TASK DESCRIPTION >> Across the records below, how many lines include the word "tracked"? State only the number.

MATERIAL TO PROCESS >>
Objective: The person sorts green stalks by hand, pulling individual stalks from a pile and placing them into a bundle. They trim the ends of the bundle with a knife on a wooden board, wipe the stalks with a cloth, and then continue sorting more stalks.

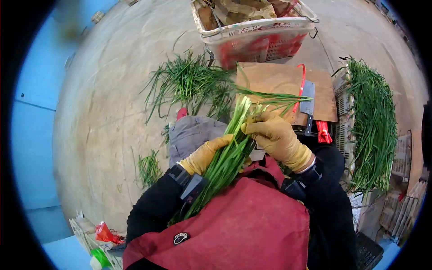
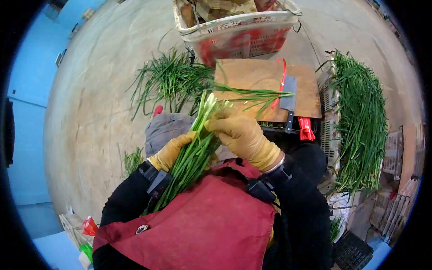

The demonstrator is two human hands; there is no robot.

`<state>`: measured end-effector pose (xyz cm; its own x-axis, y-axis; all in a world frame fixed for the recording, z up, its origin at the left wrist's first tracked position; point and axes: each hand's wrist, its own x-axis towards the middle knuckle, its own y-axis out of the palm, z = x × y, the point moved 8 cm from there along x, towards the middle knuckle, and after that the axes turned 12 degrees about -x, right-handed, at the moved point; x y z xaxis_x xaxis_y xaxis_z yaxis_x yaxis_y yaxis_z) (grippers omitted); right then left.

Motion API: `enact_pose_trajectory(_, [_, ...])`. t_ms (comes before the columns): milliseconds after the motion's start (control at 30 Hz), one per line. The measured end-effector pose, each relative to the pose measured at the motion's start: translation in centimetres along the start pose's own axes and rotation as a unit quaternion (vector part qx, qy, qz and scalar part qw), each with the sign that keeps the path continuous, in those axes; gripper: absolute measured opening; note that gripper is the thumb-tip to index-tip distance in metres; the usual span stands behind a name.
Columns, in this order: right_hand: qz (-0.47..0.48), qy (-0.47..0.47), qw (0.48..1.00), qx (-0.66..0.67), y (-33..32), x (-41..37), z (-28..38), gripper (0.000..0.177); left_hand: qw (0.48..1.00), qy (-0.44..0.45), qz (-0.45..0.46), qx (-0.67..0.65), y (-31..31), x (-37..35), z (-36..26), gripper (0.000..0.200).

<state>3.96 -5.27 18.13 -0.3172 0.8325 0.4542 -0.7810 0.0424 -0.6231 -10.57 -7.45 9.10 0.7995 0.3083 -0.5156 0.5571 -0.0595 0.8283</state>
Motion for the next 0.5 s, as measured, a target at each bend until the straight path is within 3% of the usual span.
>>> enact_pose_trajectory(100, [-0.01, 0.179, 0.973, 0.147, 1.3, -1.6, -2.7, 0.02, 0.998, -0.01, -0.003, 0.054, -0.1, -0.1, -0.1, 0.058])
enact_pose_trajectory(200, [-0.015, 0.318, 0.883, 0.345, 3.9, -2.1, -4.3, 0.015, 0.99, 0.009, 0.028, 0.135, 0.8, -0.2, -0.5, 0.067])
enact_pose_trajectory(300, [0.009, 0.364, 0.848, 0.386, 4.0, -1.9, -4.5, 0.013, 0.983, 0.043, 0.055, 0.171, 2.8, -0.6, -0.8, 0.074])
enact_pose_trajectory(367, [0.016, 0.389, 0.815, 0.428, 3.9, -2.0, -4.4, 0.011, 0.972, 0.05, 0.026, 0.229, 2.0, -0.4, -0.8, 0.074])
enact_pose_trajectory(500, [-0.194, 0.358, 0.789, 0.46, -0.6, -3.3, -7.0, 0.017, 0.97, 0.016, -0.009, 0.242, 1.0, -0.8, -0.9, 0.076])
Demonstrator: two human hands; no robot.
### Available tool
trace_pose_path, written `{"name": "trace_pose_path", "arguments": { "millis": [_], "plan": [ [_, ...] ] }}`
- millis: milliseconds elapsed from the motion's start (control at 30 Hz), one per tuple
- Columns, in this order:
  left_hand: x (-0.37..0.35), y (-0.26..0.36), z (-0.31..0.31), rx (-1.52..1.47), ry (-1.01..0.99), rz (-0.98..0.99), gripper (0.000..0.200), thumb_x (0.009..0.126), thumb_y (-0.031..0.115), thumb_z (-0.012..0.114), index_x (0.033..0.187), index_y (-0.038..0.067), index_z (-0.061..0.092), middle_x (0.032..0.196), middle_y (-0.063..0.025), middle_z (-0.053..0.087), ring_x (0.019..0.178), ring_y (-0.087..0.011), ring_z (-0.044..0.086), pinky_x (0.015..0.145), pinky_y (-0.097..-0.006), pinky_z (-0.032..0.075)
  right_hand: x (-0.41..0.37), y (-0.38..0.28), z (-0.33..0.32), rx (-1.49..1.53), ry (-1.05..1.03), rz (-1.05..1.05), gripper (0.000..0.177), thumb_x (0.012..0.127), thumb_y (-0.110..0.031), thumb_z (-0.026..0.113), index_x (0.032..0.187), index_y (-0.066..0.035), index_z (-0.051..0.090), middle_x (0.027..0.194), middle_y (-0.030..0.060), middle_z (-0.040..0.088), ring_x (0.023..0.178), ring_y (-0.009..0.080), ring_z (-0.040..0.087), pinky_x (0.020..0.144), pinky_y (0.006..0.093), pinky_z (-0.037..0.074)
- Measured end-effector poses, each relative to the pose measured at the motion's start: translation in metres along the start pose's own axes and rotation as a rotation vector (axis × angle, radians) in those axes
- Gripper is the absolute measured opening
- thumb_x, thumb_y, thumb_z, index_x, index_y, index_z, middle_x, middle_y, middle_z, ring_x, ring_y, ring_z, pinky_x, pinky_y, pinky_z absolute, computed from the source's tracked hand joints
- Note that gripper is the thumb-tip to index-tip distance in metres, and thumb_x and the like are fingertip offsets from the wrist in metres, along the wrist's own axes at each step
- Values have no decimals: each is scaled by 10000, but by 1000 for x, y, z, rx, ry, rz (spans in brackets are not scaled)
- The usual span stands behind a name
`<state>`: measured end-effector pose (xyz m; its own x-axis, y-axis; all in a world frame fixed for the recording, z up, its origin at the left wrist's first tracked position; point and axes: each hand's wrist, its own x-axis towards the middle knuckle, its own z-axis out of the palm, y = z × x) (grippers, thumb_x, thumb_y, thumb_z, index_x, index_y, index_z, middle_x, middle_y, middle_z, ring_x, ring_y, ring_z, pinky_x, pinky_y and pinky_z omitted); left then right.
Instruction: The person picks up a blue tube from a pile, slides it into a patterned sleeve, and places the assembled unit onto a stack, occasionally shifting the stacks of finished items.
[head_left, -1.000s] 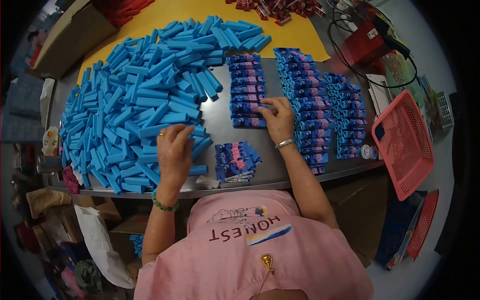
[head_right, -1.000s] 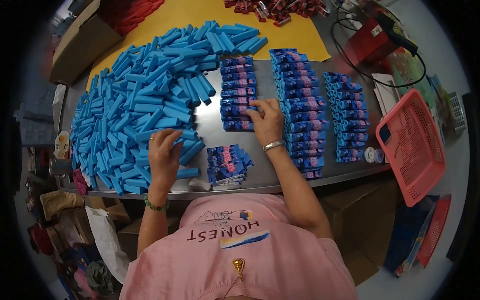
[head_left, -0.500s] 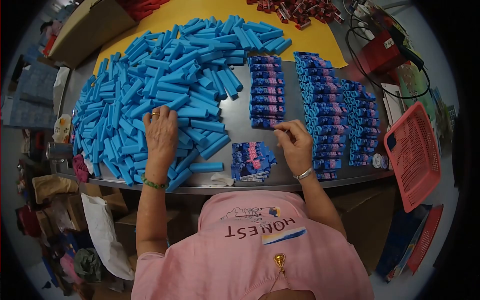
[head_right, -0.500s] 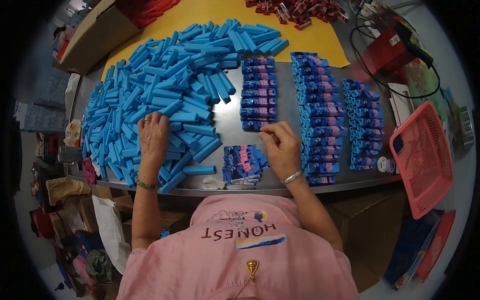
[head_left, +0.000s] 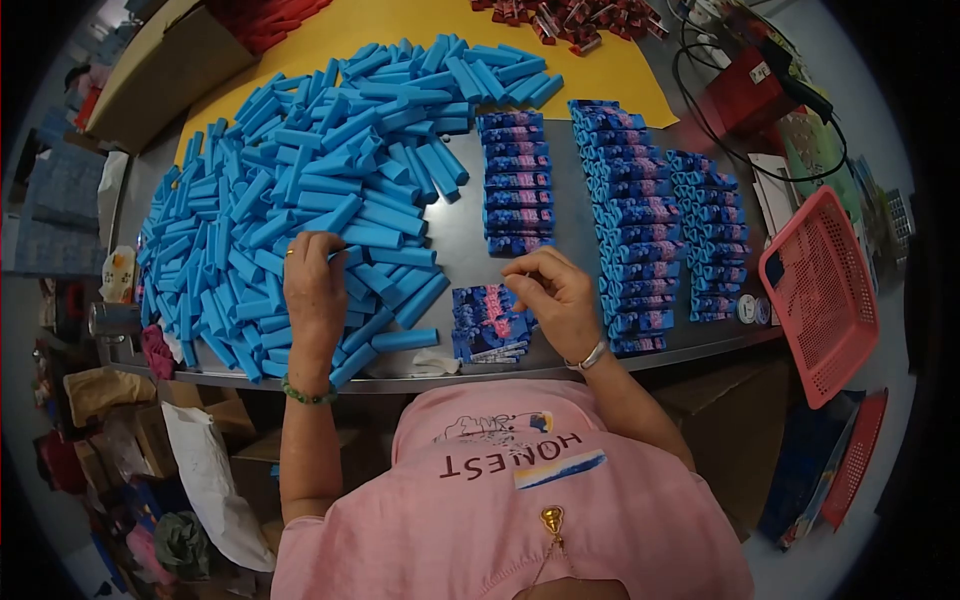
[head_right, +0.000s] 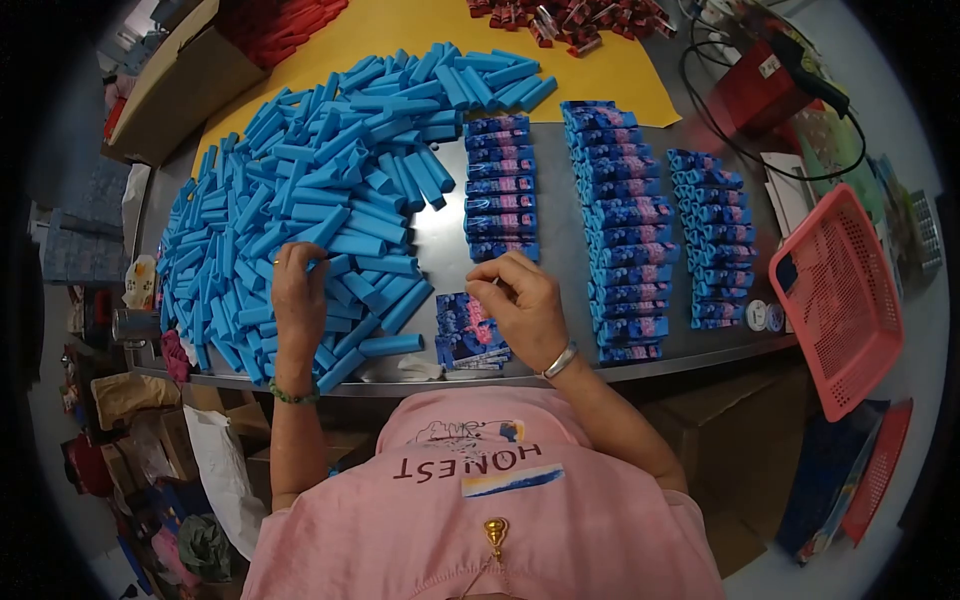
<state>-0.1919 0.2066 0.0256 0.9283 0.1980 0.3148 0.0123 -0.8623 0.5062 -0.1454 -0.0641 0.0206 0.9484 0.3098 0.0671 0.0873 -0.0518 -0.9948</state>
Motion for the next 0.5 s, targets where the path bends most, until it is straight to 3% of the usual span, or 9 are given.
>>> {"name": "trace_pose_path", "arguments": {
  "millis": [67, 167, 300, 367, 500],
  "plan": [
    [1, 8, 5, 310, 79, 155, 151, 743, -14, 604, 873, 52, 563, 934, -106, 540, 949, -302, 517, 835, -413, 375, 4, 0, 2, -13, -37, -41, 44, 820, -23, 639, 841, 15, 642, 792, 33, 568, 581, 75, 575, 498, 193, 428],
    [-5, -7, 6, 519, 39, 180, 153, 758, 33, 633, 898, 51, 573, 937, -96, 538, 963, -301, 511, 820, -409, 379, 3, -1, -1, -9, -35, -33, 44, 823, -21, 635, 846, 15, 643, 793, 31, 568, 581, 75, 573, 501, 190, 431],
    [-3, -18, 1, 500, 1, 139, 161, 761, 53, 636, 909, 50, 575, 942, -98, 532, 957, -305, 503, 808, -402, 380, 1, 0, -3, 22, -18, 2, 47, 822, -19, 635, 853, 15, 646, 792, 33, 569, 584, 76, 574, 500, 192, 428],
    [-3, -18, -1, 246, 59, 77, 162, 758, 36, 613, 912, 54, 568, 948, -102, 528, 929, -305, 501, 800, -396, 378, -1, -2, -1, 50, -31, 13, 53, 821, -20, 636, 860, 14, 649, 797, 32, 572, 589, 76, 572, 499, 192, 427],
    [-2, -3, 0, 447, 68, 209, 143, 764, 12, 593, 899, 51, 563, 918, -105, 527, 886, -308, 501, 774, -398, 384, 3, -2, 2, -4, -69, -42, 57, 823, -23, 636, 863, 15, 650, 806, 29, 575, 597, 72, 570, 506, 185, 435]
  ]
}}
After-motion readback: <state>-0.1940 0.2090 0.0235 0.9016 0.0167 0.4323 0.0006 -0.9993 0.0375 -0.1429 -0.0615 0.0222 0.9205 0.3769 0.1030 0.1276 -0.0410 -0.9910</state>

OUTPUT BELOW >> 3